10.4 Unauthorized Disclosure. As may be required by law and without limiting any party’s rights in respect of a breach of this Section 10, each party will promptly:
(a) notify, the other party in writing of any unauthorized possession, use or disclosure of the other party’s Confidential Information by any person or entity that may become known to such party;
(b) furnish to the other party full details of the unauthorized possession, use or disclosure; and
(c) use commercially reasonable efforts to prevent a recurrence of any such unauthorized possession, use or disclosure of Confidential Information.
10.5 Costs. Each party will bear the costs it incurs as a result of compliance with this Section 10.
11. TERM AND TERMINATION.
11.1 Term.
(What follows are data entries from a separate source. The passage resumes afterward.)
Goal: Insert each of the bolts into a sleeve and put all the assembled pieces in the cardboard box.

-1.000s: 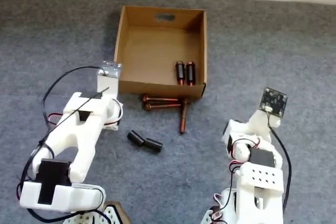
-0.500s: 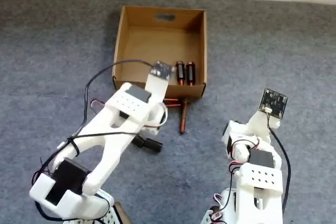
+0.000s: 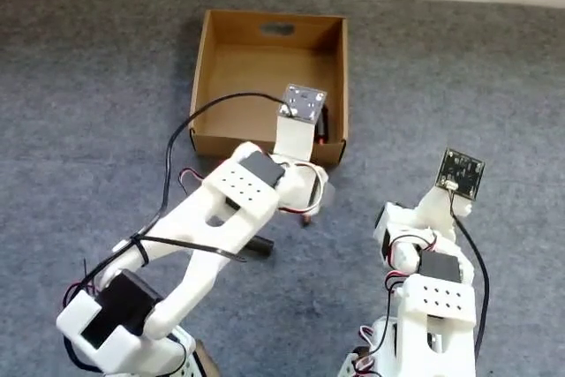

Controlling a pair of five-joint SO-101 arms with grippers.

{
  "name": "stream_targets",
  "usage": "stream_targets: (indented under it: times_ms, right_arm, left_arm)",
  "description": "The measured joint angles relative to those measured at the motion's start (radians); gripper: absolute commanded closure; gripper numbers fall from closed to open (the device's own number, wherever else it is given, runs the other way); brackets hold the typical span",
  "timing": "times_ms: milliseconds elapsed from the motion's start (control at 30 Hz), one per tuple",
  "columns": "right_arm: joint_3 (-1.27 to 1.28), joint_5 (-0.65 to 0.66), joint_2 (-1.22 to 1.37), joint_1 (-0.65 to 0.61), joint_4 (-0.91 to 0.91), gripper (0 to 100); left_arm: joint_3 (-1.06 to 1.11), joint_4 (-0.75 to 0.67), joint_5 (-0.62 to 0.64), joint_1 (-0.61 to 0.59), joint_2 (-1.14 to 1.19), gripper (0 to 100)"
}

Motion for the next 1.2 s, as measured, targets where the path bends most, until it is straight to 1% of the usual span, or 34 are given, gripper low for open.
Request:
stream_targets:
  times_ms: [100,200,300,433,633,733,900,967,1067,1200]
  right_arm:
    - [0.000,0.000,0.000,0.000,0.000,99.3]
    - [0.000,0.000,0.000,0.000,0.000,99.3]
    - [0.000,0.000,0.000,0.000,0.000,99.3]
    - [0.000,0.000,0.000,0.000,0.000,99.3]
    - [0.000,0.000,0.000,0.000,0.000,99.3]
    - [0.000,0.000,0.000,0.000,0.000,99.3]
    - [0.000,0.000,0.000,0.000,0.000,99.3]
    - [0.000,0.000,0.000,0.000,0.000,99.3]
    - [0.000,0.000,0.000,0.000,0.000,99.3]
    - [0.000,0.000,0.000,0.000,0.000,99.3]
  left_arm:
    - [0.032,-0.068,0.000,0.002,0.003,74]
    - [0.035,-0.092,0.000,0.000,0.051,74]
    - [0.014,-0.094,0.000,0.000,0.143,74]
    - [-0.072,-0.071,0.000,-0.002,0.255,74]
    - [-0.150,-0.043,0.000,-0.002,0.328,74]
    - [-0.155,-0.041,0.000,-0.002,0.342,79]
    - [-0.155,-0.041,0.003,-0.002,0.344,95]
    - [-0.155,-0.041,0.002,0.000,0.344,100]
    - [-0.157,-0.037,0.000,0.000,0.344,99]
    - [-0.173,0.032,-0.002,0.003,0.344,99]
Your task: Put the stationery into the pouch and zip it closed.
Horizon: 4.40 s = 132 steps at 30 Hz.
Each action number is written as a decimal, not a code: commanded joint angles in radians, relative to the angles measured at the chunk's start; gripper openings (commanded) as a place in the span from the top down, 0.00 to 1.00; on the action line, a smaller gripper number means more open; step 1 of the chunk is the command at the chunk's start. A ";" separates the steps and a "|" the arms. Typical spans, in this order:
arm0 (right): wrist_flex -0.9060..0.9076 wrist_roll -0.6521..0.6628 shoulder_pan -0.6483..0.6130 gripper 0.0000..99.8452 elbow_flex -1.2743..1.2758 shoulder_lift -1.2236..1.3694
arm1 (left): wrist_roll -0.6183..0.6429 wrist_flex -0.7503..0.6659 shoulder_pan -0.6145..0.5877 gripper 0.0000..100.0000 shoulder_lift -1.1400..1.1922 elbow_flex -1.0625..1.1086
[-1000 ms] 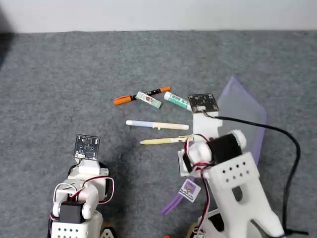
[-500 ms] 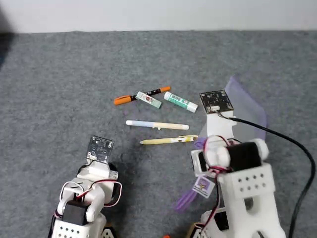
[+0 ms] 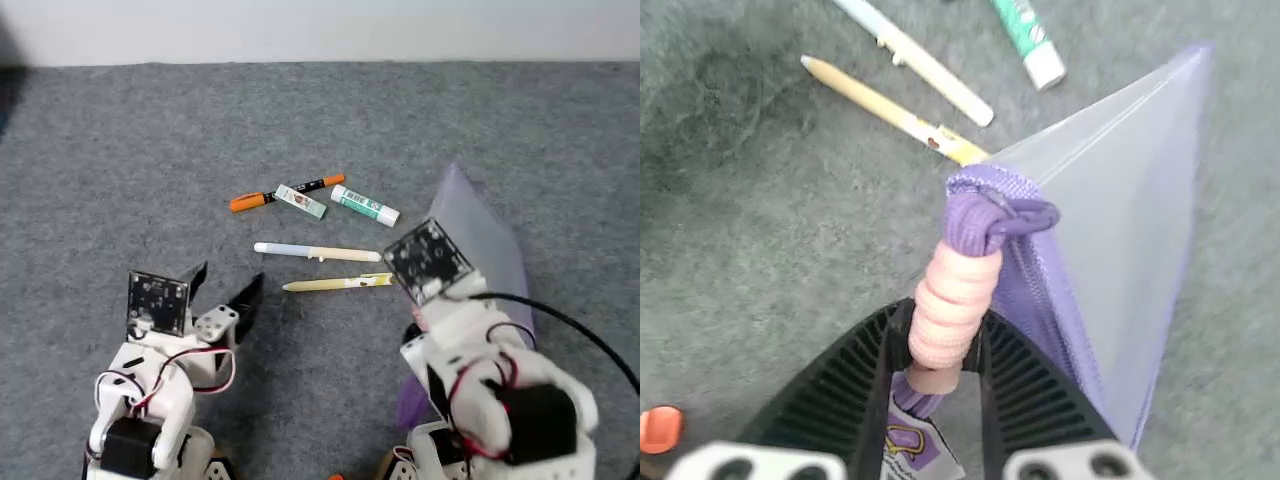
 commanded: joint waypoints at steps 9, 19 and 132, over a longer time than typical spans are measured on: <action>0.002 0.029 0.002 0.99 -0.011 -0.140 | 0.104 -0.087 0.252 0.73 0.196 -0.186; -0.004 0.032 0.002 0.99 -0.014 -0.150 | 0.158 -0.080 0.457 0.73 0.674 -0.584; -0.136 -0.348 0.110 0.99 -0.290 0.122 | 0.258 0.729 0.107 0.87 1.364 -1.141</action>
The Initial Term of this Agreement shall be one (1) year from the date first stated above unless terminated pursuant to the provisions of this Section 11. This Agreement will renew automatically from year to year (each a “Renewal Term”), unless terminating party gives written notice to the other party not less than ninety (90) days before the expiration of the Initial Term or Renewal Term, whichever is in effect, or the Agreement is otherwise terminated pursuant to the provisions of this Section 11.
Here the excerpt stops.